▶ Work instruction
Write out the line with "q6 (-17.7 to" and every later line through the end of the data below, exactly as given, with no pictures in the copy.

▶ Collected material
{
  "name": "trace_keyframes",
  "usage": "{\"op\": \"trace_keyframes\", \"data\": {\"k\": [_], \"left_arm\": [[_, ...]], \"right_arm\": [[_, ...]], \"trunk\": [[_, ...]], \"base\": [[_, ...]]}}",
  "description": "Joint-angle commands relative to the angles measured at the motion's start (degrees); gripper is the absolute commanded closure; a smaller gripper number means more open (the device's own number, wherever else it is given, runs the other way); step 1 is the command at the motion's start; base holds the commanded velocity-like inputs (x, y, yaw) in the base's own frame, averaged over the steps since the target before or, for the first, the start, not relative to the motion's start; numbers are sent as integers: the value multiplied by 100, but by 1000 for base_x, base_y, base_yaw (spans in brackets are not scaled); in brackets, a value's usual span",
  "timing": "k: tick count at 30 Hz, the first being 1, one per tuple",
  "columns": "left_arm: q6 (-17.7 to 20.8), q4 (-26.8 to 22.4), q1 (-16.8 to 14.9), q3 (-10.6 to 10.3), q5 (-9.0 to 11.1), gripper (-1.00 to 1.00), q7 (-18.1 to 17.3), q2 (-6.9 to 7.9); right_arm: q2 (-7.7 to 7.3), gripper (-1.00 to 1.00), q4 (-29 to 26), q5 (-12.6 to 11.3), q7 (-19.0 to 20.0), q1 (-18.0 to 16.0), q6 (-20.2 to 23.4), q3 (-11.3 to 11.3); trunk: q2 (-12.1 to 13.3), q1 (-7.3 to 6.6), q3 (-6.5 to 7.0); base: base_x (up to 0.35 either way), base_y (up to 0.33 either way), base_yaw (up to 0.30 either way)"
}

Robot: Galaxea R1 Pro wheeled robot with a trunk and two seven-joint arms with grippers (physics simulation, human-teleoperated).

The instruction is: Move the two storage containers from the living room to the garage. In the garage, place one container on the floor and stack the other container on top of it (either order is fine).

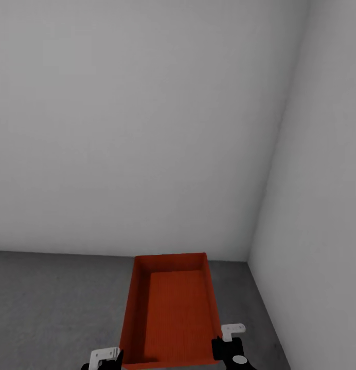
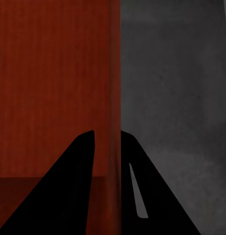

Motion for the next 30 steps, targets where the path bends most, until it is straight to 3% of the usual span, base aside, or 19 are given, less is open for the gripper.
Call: {"op": "trace_keyframes", "data": {"k": [1, 30], "left_arm": [[-1, 9, 1, 106, 4, 100, 4, 63], [-1, 9, 1, 104, 4, 100, 4, 63]], "right_arm": [[-4, 100, -52, 39, -48, -11, -15, -261], [-5, 100, -52, 39, -45, -11, -15, -261]], "trunk": [[-47, 23, -33], [-1210, 660, -813]], "base": [[0, 0, 0], [0, 0, 0]]}}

▶ Result
  "columns": "left_arm: q6 (-17.7 to 20.8), q4 (-26.8 to 22.4), q1 (-16.8 to 14.9), q3 (-10.6 to 10.3), q5 (-9.0 to 11.1), gripper (-1.00 to 1.00), q7 (-18.1 to 17.3), q2 (-6.9 to 7.9); right_arm: q2 (-7.7 to 7.3), gripper (-1.00 to 1.00), q4 (-29 to 26), q5 (-12.6 to 11.3), q7 (-19.0 to 20.0), q1 (-18.0 to 16.0), q6 (-20.2 to 23.4), q3 (-11.3 to 11.3); trunk: q2 (-12.1 to 13.3), q1 (-7.3 to 6.6), q3 (-6.5 to 7.0); base: base_x (up to 0.35 either way), base_y (up to 0.33 either way), base_yaw (up to 0.30 either way)"
}

Robot: Galaxea R1 Pro wheeled robot with a trunk and two seven-joint arms with grippers (physics simulation, human-teleoperated).

The instruction is: Move the two storage containers from the living room to the garage. In the garage, place one container on the floor and stack the other container on top of it (either order is fine).


Motion for the next 30 steps, targets where the path bends most, until it is straight to 3% of the usual span, base aside, or 19 are given, less is open for the gripper.
Call: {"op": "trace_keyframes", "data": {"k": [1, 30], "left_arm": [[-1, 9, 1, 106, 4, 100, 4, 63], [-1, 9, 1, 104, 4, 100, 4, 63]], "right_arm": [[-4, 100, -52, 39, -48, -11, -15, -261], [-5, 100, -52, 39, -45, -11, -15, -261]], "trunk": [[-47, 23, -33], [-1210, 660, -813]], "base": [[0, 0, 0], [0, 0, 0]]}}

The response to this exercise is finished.